| WORK TO BE COMPLETED |
Reproduce the section of the listing that begins at the line containing "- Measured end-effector" and finishes at the line containing "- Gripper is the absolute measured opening". Include both end lines and nothing beyond them.

| EXTRACTED INFORMATION |
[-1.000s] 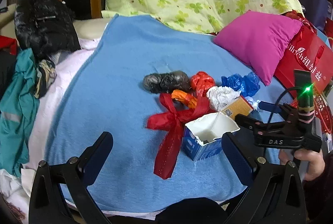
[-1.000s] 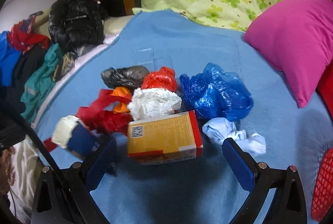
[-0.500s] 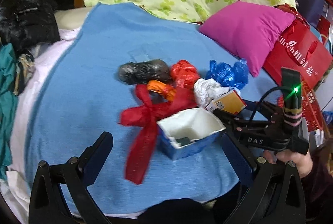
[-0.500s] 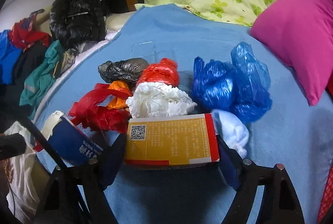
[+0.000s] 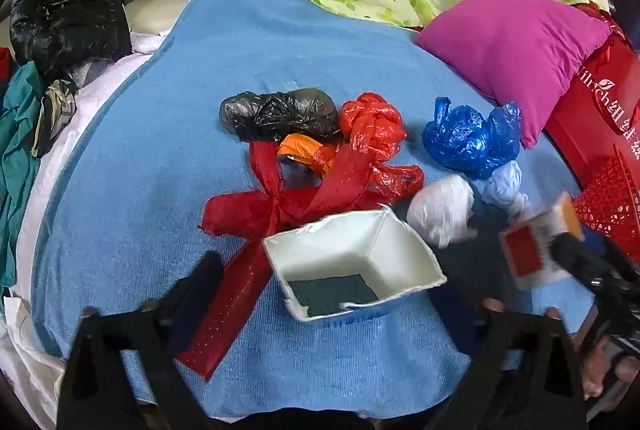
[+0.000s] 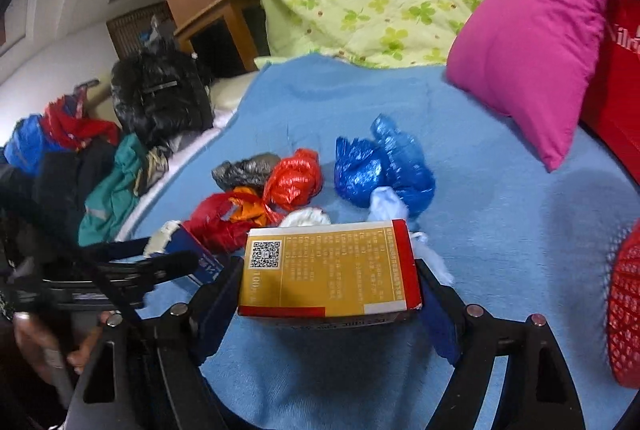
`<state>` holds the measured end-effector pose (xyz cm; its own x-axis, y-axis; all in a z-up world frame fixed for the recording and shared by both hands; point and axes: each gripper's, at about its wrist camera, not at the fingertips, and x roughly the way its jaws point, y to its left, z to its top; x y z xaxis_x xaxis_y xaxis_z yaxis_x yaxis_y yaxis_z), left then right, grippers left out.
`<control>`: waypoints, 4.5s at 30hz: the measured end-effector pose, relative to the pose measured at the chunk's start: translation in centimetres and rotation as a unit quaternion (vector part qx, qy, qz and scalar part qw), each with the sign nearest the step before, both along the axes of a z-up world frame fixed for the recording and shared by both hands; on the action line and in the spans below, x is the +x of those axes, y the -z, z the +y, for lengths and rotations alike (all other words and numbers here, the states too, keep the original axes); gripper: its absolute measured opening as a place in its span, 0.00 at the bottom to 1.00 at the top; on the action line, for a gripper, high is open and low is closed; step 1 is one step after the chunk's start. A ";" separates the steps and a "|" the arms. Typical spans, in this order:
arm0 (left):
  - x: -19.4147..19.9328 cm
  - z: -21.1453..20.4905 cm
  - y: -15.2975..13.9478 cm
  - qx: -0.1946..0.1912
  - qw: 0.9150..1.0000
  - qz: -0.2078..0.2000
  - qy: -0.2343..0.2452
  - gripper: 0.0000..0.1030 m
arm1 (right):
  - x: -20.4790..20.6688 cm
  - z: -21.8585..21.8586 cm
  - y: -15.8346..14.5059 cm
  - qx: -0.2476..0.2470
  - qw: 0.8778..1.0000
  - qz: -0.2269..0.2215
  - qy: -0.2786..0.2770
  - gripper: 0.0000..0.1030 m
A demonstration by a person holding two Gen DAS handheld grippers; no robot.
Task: Collect trash
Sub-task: 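Grasp the yellow medicine box with the right tool while the left tool grasps the milk carton, then carry both items to the red wastebasket and open both tools to drop them, then grasp the light blue cloth with the right tool while the left tool grasps the red ribbon, then carry the cloth and ribbon to the red wastebasket and release both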
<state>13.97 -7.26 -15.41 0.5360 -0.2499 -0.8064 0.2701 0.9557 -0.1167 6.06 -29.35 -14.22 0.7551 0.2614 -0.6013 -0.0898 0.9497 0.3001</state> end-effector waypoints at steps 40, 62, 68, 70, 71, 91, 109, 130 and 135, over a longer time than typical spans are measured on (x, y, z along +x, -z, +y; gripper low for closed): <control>-8.0 -27.9 -15.4 -0.078 0.928 -0.127 0.340 0.59 | -20.6 -26.0 -7.5 0.121 0.933 -0.158 0.299 0.82; -4.3 -14.4 -14.3 -0.013 0.964 -0.171 0.205 0.78 | -20.6 -20.8 -9.5 0.084 0.951 -0.186 0.231 0.86; -2.8 -0.2 -13.6 0.063 0.976 -0.202 0.058 0.81 | -16.3 -14.3 -10.6 0.063 0.971 -0.180 0.143 0.86; -3.1 2.6 -12.8 0.070 0.977 -0.196 0.037 0.81 | -13.8 -11.9 -10.0 0.060 0.979 -0.160 0.115 0.85; -3.3 3.7 -12.3 0.068 0.979 -0.192 0.031 0.81 | -12.7 -11.0 -9.7 0.060 0.982 -0.147 0.104 0.85; -1.9 1.8 -1.3 0.040 0.991 -0.063 0.112 0.81 | 2.6 -2.8 2.1 -0.024 0.999 0.047 -0.006 0.54; 2.8 1.8 4.2 -0.015 0.993 0.019 0.117 0.37 | 5.0 -2.0 4.9 -0.017 0.998 0.062 0.007 0.31; -5.3 4.6 -11.7 -0.044 0.982 -0.170 0.071 0.33 | -7.3 -2.6 -8.9 0.025 0.992 -0.114 0.051 0.31; -7.1 2.3 -13.7 -0.016 0.979 -0.192 0.069 0.34 | -9.1 -2.4 -10.5 0.025 0.989 -0.136 0.052 0.31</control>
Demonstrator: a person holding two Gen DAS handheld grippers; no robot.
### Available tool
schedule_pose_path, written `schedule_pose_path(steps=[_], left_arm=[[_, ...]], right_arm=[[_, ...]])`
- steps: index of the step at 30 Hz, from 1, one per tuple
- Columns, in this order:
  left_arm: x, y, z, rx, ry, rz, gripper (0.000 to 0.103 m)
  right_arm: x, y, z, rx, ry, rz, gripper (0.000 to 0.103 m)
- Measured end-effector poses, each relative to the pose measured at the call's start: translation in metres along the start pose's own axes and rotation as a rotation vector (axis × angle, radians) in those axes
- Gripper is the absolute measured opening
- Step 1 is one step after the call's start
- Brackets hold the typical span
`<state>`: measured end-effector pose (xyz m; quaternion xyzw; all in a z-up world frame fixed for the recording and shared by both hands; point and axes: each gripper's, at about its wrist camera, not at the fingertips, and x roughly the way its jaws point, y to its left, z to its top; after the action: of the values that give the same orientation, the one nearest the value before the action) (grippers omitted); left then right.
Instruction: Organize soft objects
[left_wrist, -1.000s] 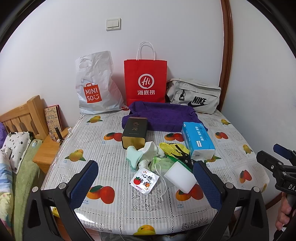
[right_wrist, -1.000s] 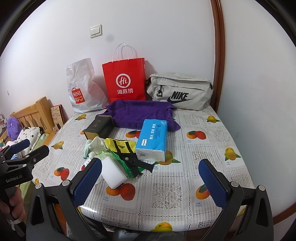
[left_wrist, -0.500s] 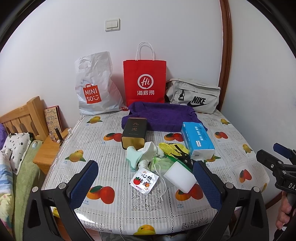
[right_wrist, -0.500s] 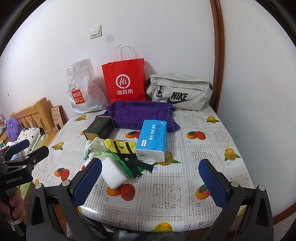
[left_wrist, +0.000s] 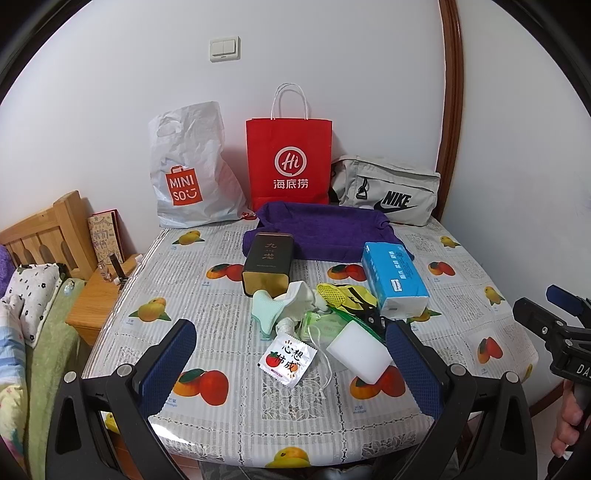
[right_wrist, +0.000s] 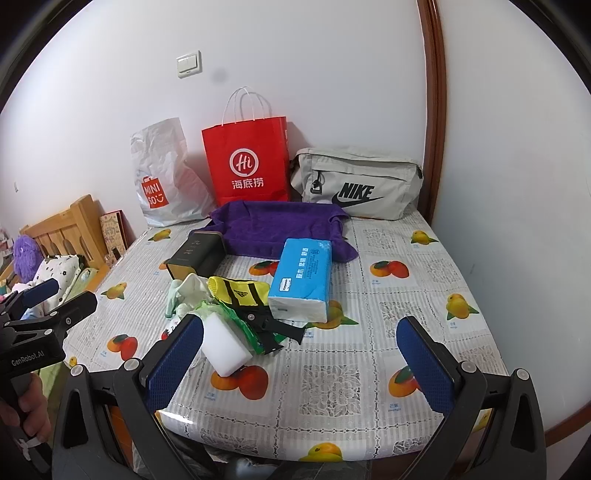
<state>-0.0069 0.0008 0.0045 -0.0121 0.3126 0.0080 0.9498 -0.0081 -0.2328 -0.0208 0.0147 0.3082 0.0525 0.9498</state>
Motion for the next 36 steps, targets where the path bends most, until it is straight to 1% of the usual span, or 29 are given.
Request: schedule_pose_path(steps=[11,16,21,26,36], left_arm=[[0.0,-0.001,-0.001,-0.002,-0.001,-0.009,0.103],[0.011,0.002,-0.006,-0.011,0.014,-0.023,0.103],[0.029,0.009,-0.013,-0.022,0.05,-0.029,0.103],[0.051,0.016,-0.023,-0.019,0.084,-0.009,0.103],[0.115,0.017,-0.053,0.015,0.201,-0.011,0.103]], right_arm=[[0.002,-0.001,-0.002,0.004,-0.002,0.004,0.103],[0.008,-0.002,-0.003,0.011,0.001,0.019,0.103],[0.019,-0.003,-0.006,0.008,0.017,0.033,0.103],[0.039,-0.003,-0.015,-0.003,0.054,0.047,0.103],[0.08,0.009,-0.034,-0.075,0.122,0.045,0.103]])
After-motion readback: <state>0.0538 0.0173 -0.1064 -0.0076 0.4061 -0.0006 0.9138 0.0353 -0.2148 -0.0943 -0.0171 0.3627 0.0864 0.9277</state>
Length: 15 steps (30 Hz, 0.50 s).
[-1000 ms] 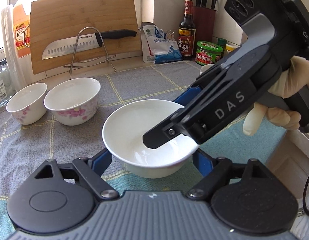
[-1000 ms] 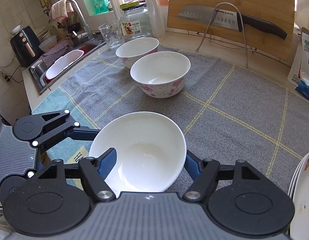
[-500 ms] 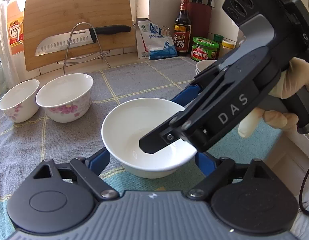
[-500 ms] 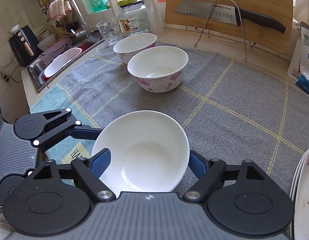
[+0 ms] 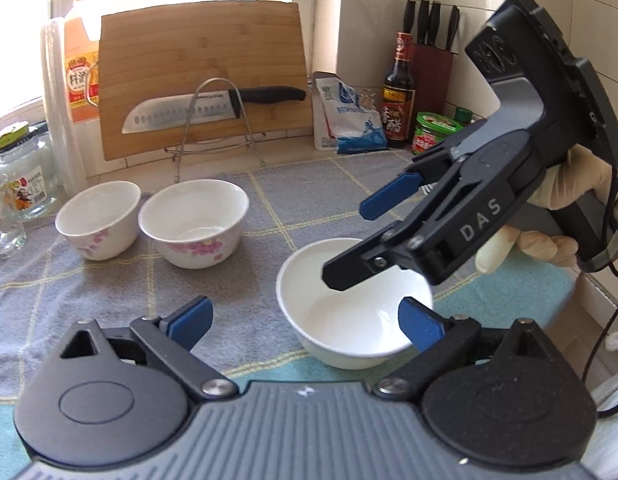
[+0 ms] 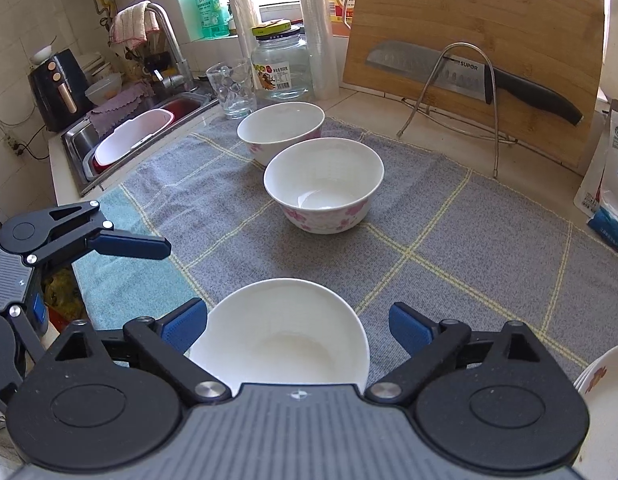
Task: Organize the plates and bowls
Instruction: 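Lift the bowl with the right tool and carry it toward another bowl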
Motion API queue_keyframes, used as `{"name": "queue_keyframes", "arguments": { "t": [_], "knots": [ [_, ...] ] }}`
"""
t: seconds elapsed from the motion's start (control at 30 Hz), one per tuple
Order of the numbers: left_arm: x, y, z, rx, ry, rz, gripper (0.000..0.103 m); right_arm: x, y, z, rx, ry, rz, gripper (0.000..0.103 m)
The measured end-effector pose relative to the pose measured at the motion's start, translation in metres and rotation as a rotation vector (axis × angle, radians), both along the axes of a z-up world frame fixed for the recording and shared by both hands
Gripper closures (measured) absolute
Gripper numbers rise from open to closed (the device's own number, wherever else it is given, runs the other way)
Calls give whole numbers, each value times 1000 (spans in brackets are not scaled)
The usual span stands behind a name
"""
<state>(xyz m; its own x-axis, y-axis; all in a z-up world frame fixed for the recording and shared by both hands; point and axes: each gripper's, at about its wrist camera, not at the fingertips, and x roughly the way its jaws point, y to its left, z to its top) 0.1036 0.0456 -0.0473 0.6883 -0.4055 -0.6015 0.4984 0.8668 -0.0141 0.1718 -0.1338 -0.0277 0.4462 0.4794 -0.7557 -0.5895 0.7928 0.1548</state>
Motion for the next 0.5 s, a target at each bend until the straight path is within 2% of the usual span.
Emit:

| ANSWER TO THIS EXERCISE |
- Measured end-effector poses, each relative to the pose measured at the call's start: translation in metres along the start pose's own axes and rotation as a rotation vector (axis × angle, radians) in those axes
- Gripper is the absolute measured opening

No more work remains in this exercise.